Let’s start with the job Jamal Shead did on ORU star guard Abmas. Abmas is the focal point of the Golden Eagle offense and is an elite-level shooter and scorer (he was named preseason player of the year in the Summit League for a reason). The game plan was obviously to make sure he didn’t kill you from the perimeter and to make the rest of his teammates beat you. Shead made sure that was the case. He guarded Abmas on almost every possession, rarely switching and never helping off of him.
Every Abmas three-point attempt was heavily contested and mostly forced to be off of the dribble and out of the flow of the offense. The result? An atrocious 1-13 shooting from the field and 1-9 from three-point range, the only make being a deep three-pointer that was several feet behind the line. Shead and the Cougar defense also made sure to keep him off the free throw line. Zero freebies for Abmas and nothing easy.
The individual defensive performance by Shead needed to be noted but so does the overall team defense. They forced ORU to shoot a miserable 22% from the field and an eFG of 29%. The Golden Eagles scored their first bucket from the field on a crafty out-of-bounds play under the Houston basket that resulted in an easy lob to 7-5 center Connor Vanover. Outside of that play, they did not generate a field goal from their halfcourt offense until the 8:40 mark in the first half. They only managed eight points in the paint for the entire game.
I can spit out the stats all day about how tough this defense is to score against, but head coach Kelvin Sampson still considers it a work in progress.

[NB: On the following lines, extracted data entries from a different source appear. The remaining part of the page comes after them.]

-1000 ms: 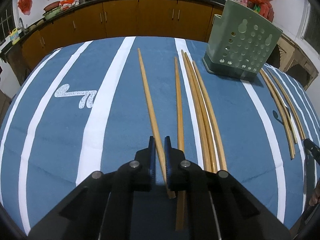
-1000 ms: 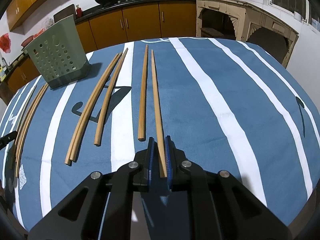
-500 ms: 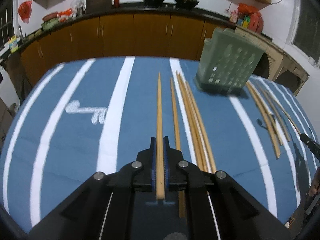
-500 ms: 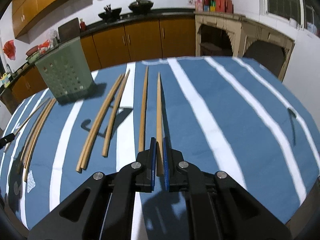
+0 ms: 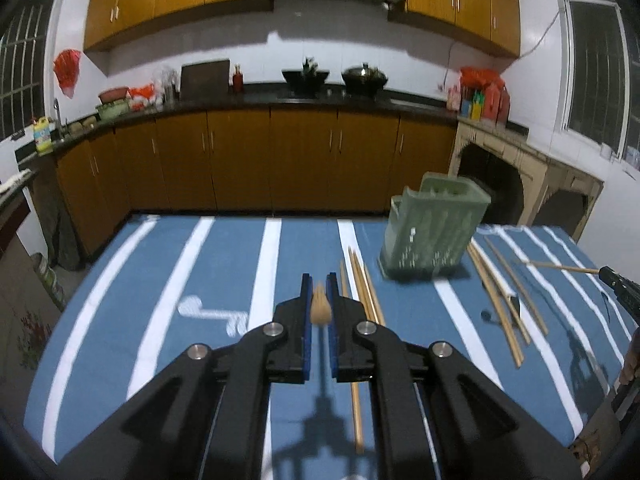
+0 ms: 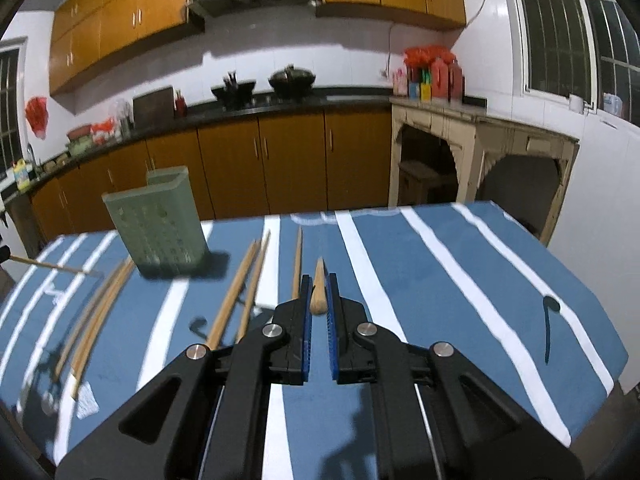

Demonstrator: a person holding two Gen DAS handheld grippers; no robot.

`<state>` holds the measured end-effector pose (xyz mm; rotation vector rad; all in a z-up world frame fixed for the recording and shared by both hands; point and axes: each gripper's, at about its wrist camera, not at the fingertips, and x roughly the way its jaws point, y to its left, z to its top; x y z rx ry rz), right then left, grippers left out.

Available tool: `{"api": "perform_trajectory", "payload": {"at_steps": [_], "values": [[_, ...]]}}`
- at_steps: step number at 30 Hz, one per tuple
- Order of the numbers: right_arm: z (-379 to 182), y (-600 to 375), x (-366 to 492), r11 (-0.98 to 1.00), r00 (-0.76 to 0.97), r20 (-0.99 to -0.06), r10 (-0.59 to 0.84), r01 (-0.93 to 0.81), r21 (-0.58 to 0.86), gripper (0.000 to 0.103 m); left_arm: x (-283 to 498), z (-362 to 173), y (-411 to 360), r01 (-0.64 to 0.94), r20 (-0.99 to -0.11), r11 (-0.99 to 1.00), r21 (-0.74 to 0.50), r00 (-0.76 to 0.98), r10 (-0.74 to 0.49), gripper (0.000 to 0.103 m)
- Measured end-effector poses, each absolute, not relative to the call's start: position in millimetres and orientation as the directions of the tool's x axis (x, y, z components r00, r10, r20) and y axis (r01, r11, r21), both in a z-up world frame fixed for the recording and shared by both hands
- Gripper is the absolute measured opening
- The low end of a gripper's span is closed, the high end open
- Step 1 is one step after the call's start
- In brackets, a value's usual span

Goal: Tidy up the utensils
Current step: 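Lift the held chopsticks upright with the left gripper while the right gripper lifts its chopstick, then lower the left gripper's chopstick into the green holder and open while the right gripper does likewise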

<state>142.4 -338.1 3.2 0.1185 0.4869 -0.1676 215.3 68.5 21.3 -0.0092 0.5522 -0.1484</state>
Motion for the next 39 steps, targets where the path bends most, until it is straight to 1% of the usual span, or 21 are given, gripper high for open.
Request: {"api": "perform_trajectory", "payload": {"at_steps": [4, 8, 14, 20, 24, 26, 30, 32, 35, 39], "values": [[19, -342, 149, 0.979, 0.895, -0.431, -0.114, 0.176, 0.106, 0.007, 222, 35, 70, 0.118, -0.496, 0.991, -0.055, 0.859, -0.130, 0.008], [34, -346, 158, 0.978, 0.910, -0.398, -0.121, 0.177, 0.109, 0.007, 228, 47, 72, 0.109, -0.479, 0.992, -0.065, 0.868, -0.127, 0.008], [55, -354, 170, 0.975, 0.921, -0.372, -0.116, 0.178, 0.135, 0.007, 237, 72, 73, 0.104, -0.441, 0.993, -0.050, 0.890, -0.115, 0.008], [88, -355, 182, 0.976, 0.931, -0.352, -0.097, 0.158, 0.149, 0.007, 240, 105, 73, 0.105, -0.397, 0.994, -0.017, 0.912, -0.103, 0.008], [117, -351, 182, 0.977, 0.949, -0.311, -0.052, 0.113, 0.181, 0.007, 239, 132, 71, 0.133, -0.369, 0.991, -0.028, 0.920, -0.134, 0.008], [138, -348, 184, 0.973, 0.960, -0.280, 0.001, 0.064, 0.222, 0.007, 239, 152, 64, 0.161, -0.353, 0.986, -0.042, 0.921, -0.165, 0.008], [178, -334, 188, 0.959, 0.975, -0.198, 0.101, -0.043, 0.282, 0.007, 237, 198, 48, 0.214, -0.289, 0.975, -0.064, 0.931, -0.223, 0.008], [191, -321, 191, 0.956, 0.976, -0.165, 0.140, -0.089, 0.281, 0.007, 236, 222, 34, 0.237, -0.242, 0.970, -0.056, 0.939, -0.244, 0.008], [195, -306, 200, 0.957, 0.973, -0.158, 0.169, -0.123, 0.264, 0.007, 241, 242, 10, 0.276, -0.211, 0.959, -0.060, 0.936, -0.282, 0.008], [182, -287, 221, 0.960, 0.960, -0.204, 0.191, -0.140, 0.241, 0.007, 261, 244, -22, 0.304, -0.233, 0.951, -0.066, 0.922, -0.310, 0.008]]}}
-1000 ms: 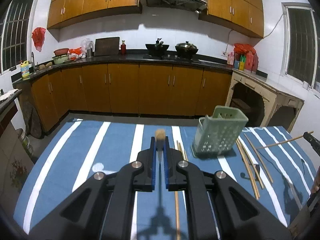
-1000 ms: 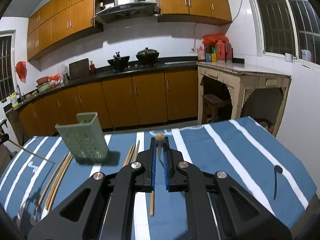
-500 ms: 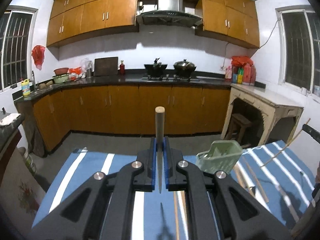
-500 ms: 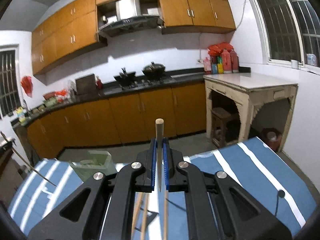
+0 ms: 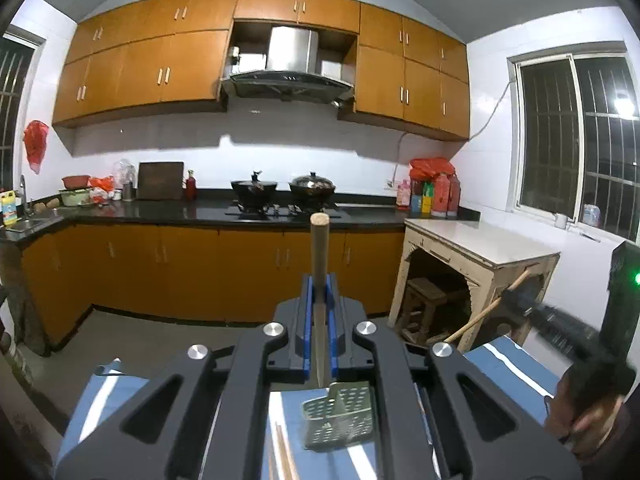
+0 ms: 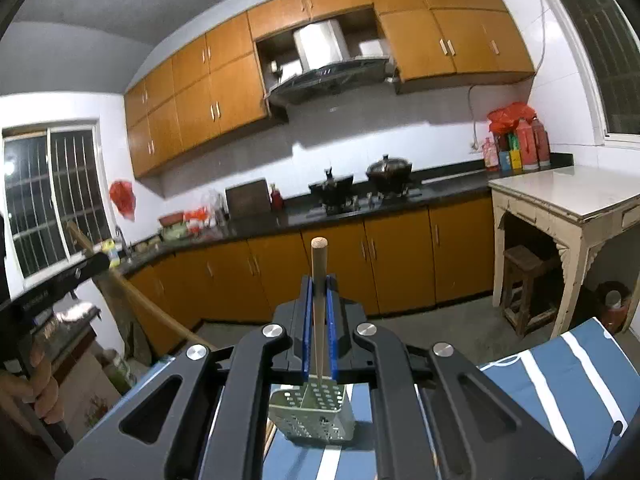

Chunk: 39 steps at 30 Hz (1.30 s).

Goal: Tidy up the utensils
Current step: 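Lower the left gripper's chopstick into the green holder and open while the right gripper does likewise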

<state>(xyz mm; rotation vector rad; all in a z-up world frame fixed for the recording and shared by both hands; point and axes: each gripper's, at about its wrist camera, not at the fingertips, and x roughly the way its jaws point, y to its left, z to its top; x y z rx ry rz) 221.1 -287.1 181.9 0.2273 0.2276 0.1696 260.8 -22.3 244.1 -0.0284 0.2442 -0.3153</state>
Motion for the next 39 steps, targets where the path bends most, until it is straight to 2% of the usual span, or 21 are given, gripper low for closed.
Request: {"api": "perform_trajectory", "payload": {"at_steps": [12, 21, 23, 25, 26, 28, 35, 39], "values": [[129, -274, 267, 0.961, 0.901, -0.381, 0.208, -0.116, 0.252, 0.007, 322, 178, -50, 0.288, -0.389, 0.954, -0.086, 0.871, -0.298, 0.008], [118, -274, 282, 0.955, 0.872, -0.440, 0.213, -0.092, 0.280, 0.009, 343, 134, -57, 0.283, -0.484, 0.957, -0.062, 0.830, -0.277, 0.008], [118, -276, 281, 0.955, 0.869, -0.447, 0.210, -0.086, 0.283, 0.014, 344, 130, -56, 0.275, -0.495, 0.960, -0.060, 0.827, -0.268, 0.008], [120, -277, 278, 0.954, 0.873, -0.442, 0.205, -0.077, 0.289, 0.033, 341, 130, -54, 0.269, -0.489, 0.962, -0.055, 0.832, -0.260, 0.013], [120, -277, 277, 0.954, 0.876, -0.438, 0.202, -0.076, 0.289, 0.036, 339, 131, -52, 0.263, -0.486, 0.963, -0.051, 0.836, -0.254, 0.018], [124, -278, 272, 0.956, 0.885, -0.425, 0.190, -0.069, 0.284, 0.037, 334, 133, -47, 0.254, -0.476, 0.966, -0.054, 0.844, -0.248, 0.027], [142, -293, 235, 0.964, 0.924, -0.355, 0.144, -0.050, 0.261, 0.041, 303, 149, -21, 0.215, -0.414, 0.974, -0.068, 0.882, -0.224, 0.038], [127, -316, 205, 0.972, 0.926, -0.368, 0.082, 0.007, 0.234, 0.042, 274, 146, 6, 0.181, -0.382, 0.979, -0.093, 0.902, -0.203, 0.046]]}}
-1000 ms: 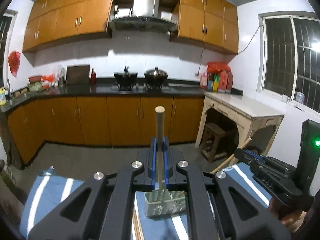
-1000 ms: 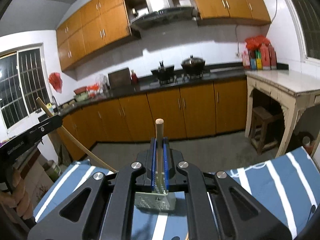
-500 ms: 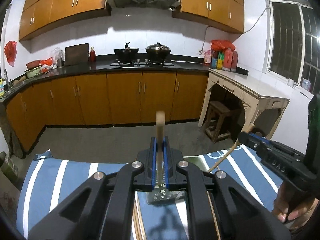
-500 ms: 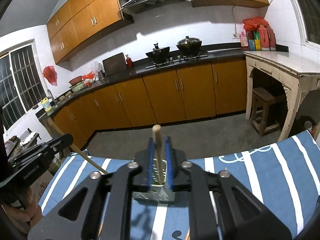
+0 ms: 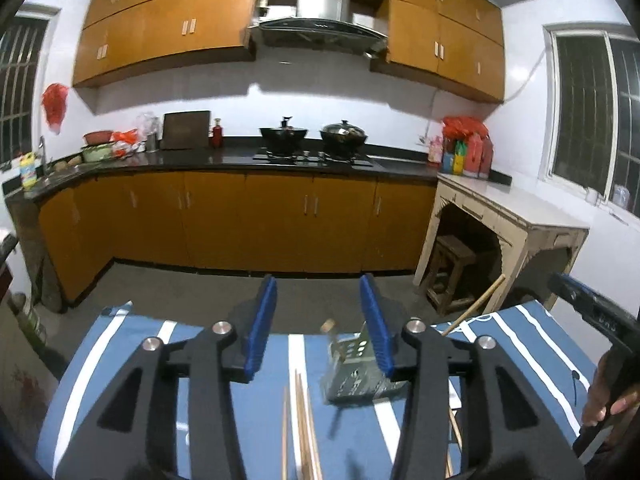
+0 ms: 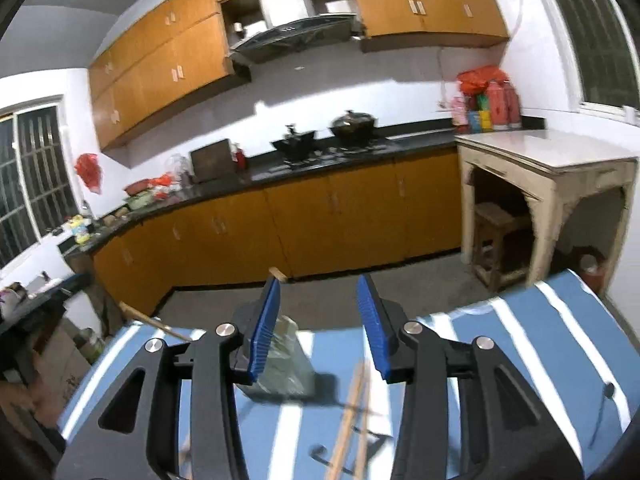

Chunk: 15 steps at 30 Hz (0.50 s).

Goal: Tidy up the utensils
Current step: 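Lower the left gripper's chopstick into the green holder and open while the right gripper does likewise, then return the left gripper to the table and grasp a chopstick while the right gripper grasps another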

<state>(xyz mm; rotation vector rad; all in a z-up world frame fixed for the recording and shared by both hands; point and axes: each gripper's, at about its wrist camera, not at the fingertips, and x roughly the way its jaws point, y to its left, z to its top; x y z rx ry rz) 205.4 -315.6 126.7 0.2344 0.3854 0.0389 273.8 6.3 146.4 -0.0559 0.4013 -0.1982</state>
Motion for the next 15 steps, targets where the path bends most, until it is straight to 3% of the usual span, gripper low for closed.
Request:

“I’m not ready to evaluate whether I like it or not. We’re just progressing. I don’t look at stats; my eyes are my stats,” Sampson said after the game about his team’s defense. “We’re getting better at the things we teach. It’s hard to be a good defensive team, and I don’t want people to take this stuff for granted. If it’s easy then everybody would do it, but we really work at it, and I give a lot of credit to our kids and our staff because they’ll buy into it.”
Tramon Mark scores career-high 23 points
Offensively, Houston displayed scoring depth that might separate this team from last season’s. Exhibit A: Tramon Mark scoring 23 in the win. It was a new career-high for Mark and a great way to get him back in the swing of the offense after missing most of last season.

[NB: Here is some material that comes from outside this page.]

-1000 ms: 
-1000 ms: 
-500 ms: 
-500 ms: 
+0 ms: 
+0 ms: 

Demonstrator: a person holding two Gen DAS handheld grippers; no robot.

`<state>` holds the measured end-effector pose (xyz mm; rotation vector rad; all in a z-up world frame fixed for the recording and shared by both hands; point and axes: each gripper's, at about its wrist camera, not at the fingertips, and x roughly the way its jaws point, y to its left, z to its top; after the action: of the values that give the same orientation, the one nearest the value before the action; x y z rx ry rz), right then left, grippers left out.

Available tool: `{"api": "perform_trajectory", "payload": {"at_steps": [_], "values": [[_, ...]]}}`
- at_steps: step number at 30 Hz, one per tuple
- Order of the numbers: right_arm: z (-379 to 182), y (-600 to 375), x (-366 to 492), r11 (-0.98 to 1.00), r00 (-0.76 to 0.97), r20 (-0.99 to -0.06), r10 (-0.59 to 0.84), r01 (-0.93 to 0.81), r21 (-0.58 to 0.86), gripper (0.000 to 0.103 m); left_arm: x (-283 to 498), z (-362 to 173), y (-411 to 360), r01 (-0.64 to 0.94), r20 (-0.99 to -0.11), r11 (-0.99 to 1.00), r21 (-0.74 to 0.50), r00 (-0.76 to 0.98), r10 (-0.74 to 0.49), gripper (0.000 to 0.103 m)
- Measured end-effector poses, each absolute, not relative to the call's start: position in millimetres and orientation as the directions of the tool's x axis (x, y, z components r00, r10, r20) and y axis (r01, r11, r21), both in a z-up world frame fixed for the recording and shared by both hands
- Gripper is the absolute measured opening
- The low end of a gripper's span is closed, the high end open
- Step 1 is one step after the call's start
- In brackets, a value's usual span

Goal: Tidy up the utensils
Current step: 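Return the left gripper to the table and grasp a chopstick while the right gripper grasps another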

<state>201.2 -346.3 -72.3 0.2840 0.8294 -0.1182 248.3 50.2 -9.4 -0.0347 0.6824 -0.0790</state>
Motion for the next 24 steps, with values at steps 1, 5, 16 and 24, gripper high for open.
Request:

Mark was 8/12 from the field and scored from a variety of ways including a catch-and-shoot corner three and multiple dribble drives that got him into the paint for mid-range jumpers. Mark has a good-looking shot and displayed a great ability to use his athleticism to create his own shot off the dribble. If he becomes a reliable scorer, that will alleviate some of the scoring burden placed on preseason All-American Marcus Sasser.

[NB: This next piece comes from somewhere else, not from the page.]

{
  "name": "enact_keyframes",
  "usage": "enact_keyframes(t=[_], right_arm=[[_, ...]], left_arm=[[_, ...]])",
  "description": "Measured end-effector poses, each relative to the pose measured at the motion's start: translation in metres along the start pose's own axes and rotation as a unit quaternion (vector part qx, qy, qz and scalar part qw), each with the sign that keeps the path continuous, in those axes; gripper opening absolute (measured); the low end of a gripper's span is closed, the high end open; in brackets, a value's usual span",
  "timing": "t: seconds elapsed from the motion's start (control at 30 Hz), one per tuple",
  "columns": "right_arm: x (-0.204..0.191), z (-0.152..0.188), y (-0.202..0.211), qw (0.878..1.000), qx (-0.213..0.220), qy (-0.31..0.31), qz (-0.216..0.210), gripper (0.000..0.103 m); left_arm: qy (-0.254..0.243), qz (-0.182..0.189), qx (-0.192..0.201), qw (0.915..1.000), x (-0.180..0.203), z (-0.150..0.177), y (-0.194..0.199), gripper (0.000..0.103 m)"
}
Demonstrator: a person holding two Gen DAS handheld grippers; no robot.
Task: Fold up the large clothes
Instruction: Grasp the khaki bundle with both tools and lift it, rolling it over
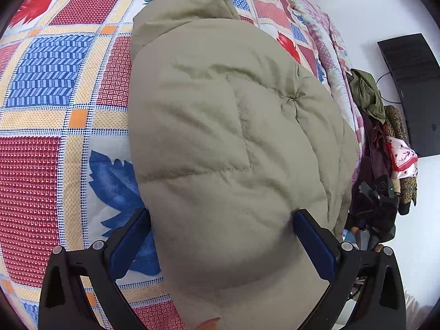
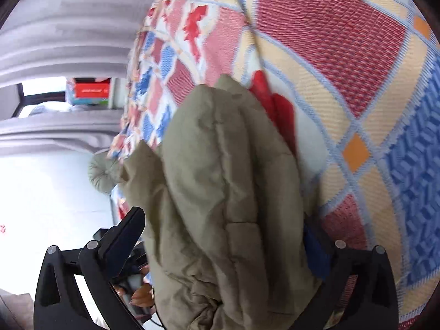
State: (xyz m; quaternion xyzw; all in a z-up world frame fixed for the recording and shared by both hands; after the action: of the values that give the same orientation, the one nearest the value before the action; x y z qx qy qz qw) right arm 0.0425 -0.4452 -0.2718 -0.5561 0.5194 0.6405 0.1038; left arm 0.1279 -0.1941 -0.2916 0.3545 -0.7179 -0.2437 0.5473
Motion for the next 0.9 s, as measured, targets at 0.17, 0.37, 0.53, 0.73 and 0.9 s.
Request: enact_keyframes(t=[0.17, 0.37, 0.53, 0.73, 0.9], right_arm=[[-0.027, 0.017, -0.014, 0.990, -0.066, 0.121, 0.017, 0.103], [-0.016, 0.025, -0.045, 0.970, -0.112, 0.199, 0.088, 0.103], [-0.006, 0.026, -0.058, 0.973, -0.131, 0.174, 0.074, 0.103], [-0.007, 0.034, -0.064, 0.974, -0.135, 0.167, 0.072, 0.103], [-0.012, 0.034, -0.062, 0.977, -0.125, 0.148, 0.086, 0.100]], left_arm=[[0.006, 0.016, -0.004, 0.9999, -0.006, 0.001, -0.005, 0.103], [0.018, 0.051, -0.025, 0.9982, -0.009, 0.003, -0.024, 0.103], [0.067, 0.084, -0.032, 0.9937, -0.001, 0.005, -0.043, 0.103], [0.058, 0.055, -0.018, 0.9966, 0.009, 0.005, -0.047, 0.102], [0.024, 0.045, 0.005, 0.9987, 0.022, -0.001, -0.031, 0.084]])
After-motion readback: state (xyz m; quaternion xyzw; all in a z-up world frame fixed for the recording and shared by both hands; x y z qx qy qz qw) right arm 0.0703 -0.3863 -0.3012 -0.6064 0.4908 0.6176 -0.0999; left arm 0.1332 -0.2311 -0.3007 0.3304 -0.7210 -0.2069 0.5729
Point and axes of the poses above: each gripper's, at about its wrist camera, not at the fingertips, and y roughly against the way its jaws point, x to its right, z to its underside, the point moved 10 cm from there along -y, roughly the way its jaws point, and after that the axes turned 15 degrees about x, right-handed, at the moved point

Bench scoring displays championship-level depth
The bench players came in and defended exceptionally. You have to if you are to earn any minutes on a Sampson-coached basketball team. But they displayed some depth on the offensive end as well.
Freshman Terrance Arceneaux knocked down three of his six three-point attempts and was the leading bench scorer with 14 points. Ja’vier Francis came off the bench and contributed an 11-point, 11-rebound double-double. Four of his eleven rebounds were offensive, which led the team in what is their most dominant trait.
Reggie Chaney and Ramon Walker Jr. came off the bench and grabbed a pair of offensive rebounds each, contributing to the massive offensive rebounding advantage the Cougars had over ORU.
The main point is this: if you want a game that displays the ceiling of this Houston basketball team, this is it. They shut down the opposing team’s best player and forced him into a hideous shooting performance, Marcus Sasser scored 19 points but another contributor stepped up and provided additional scoring (Mark’s career-high 23) and dominated the offensive glass (rebounded half of their missed shots) to increase their offensive margin for error.
As fun as Gonzaga is to watch on offense, Houston is to watch on defense. They’re playing a unique, old school brand of tough basketball and this game is only a microcosm of their identity.